What is best at joining? A database engine or client code? Saying that, I use both techniques: it depends on the client and how data will be used.

  • Where the data requires some processing to, say, render on a web page I'd probably split header and details recordsets. We do use this because we have some business logic between DB and HTML

  • Where it's consumed simply and linearly, I'd join in the database to avoid unnecessary processing. For example, simple reports or exports

gbn
Also the KISS principle, I find it easier to write short queries!
kjack
+1  A: 

It depends, if you only take into account the SQL efficiency obviusly several simpler and smaller result queries will be more efficient. But you need to take into account the whole process if the join will be made otherwise on the client or you need to filter results after the join, then probably the DBM will be more efficient that doing it on your code.

Coding is always a tradeoff between diferent systems, DB vs Client, RAM vs CPU... you need to be conscious about this and try to find the perfect solution.

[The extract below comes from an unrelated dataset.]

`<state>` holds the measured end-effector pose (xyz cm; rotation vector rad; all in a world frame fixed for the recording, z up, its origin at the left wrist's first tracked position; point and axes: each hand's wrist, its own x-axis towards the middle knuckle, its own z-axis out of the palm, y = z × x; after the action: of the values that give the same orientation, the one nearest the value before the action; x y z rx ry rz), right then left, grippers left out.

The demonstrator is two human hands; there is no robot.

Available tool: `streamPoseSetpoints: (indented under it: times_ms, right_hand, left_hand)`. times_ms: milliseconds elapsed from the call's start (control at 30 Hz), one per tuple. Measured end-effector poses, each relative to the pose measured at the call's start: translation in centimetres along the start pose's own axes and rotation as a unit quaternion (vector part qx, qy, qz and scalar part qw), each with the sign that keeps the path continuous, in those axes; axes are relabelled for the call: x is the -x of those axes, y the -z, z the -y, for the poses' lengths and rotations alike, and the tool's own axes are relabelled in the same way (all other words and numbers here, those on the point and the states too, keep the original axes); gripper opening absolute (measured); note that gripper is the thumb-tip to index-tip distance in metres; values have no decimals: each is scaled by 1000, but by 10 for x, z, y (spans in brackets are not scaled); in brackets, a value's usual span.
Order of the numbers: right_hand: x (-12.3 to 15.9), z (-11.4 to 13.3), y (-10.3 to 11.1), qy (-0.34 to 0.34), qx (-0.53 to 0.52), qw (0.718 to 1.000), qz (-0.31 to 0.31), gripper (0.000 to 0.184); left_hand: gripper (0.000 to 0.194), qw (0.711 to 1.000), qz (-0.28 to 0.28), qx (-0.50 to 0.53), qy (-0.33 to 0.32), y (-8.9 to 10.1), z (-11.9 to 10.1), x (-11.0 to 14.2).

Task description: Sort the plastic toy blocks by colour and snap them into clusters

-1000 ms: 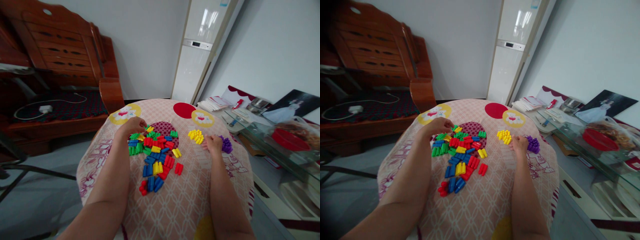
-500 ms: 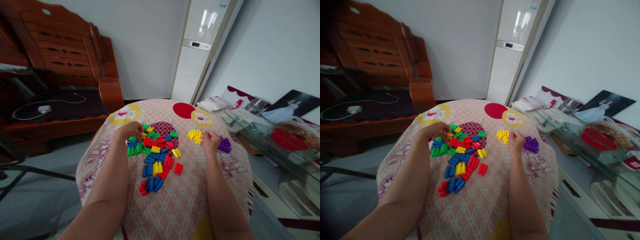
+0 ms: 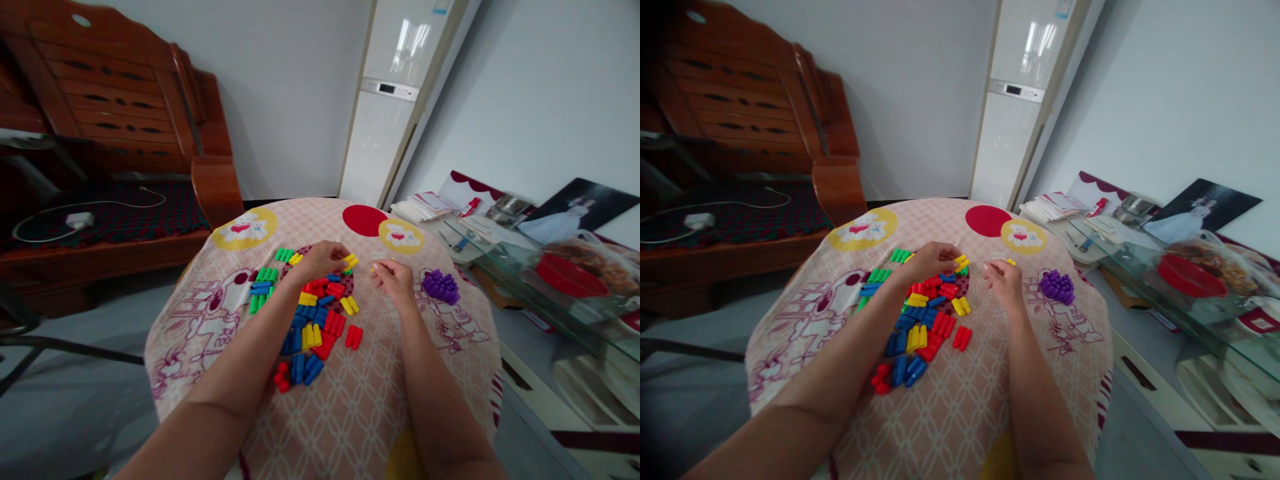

In this case probably 2 queries outperform 1 but that is not a general solution.

frisco
+4  A: 

First and foremost, I would question a table with 100 columns, and suggest that there is a possibly a better design for your schema. In the real world, this number of columns is less common, so typically the difference in the amount of data returned with one query vs. two becomes less significant. 100 columns in a table is not necessarily bad, just a flag that it shold be considered.

However, assuming your numbers are what they are to make clear the question, there are a few important variables to consider:

1 - What is the speed of the link between the db server and the application server? If it is very slow, then you are probably better off minimizing the amount data returned vs. the number of queries you run. If it is not slow, then you will likely expend more time in the execution of two queries than you would returning the increased payload. Which is better can only be determined by testing in your own environment.

2 - How efficient is the transport protocol itself? Perhaps there is some kind of compression of the data, or an even more clever algorithm that knows column 2 through 101 are duplicate for every row, so it only passes them once. Strategies like this in the transport protocol would mitigate any of your concerns. Again, this is why you need to test in your own envionment to know for sure.

As others have pointed out, you also need to consider what will be done with the data once you get it (e.g., JOINs, GROUPing, etc), but I am limiting my response to the specifics of your question around query count vs. payload size.

RedFilter
+1 The speed is the most important thing. A SQL join will be quicker than piecing the data together in your application, but you need to consider if you're going to lose all that and more by transporting much more data. And yes, 100 columns is way too many.
Kirk Broadhurst
@Redfilter. Clever transport protocols, excepted, the consensus amongst answers seems to be that the ata in tableA will be transported 100 times.
kjack
As you guessed I picked 100 rows for illustrative purposes but sometimes there are joins and joins and then outer joins in the one query which could have a similar effect. Especially when people just select all the columns rather than specific ones
kjack
+1  A: 

Generally fewer queries makes for better performance, as long as the queries return data that is actually related. There is no point in trying to put unrelated data into the same query just to reduce the number or queries.

There are of course exceptions, and your example may be one of them. However, it depends on more than the number of fields returnes, like what the fields actually return, i.e. the actual amount of data.

As an example of how the number of queries affects performance, I can mention a solution that I have (sadly enough) seen many times. In that solution the programmer would first get a number of records from one table, then loop through the records and run another query for each record to get the related records from another table. This clearly results in a lot of queries, and a solution having either one or two queries would be much more efficient.

Guffa
+1  A: 

“Is it ever more efficient to use many simple queries rather than fewer more complex ones?”

The query that requires the least amount of data to traverse, and gives you no more than what you need is the more efficient one. Beyond this, there can be RDBMS specific conditions that can be more efficient on one RDBMS system than another. At the very low level, when you deal with less data, then your results can be retrieved much quicker, so efficient queries are queries that only work with the least amount of data needed to get you the result you are looking for.

Vijay Selvaraj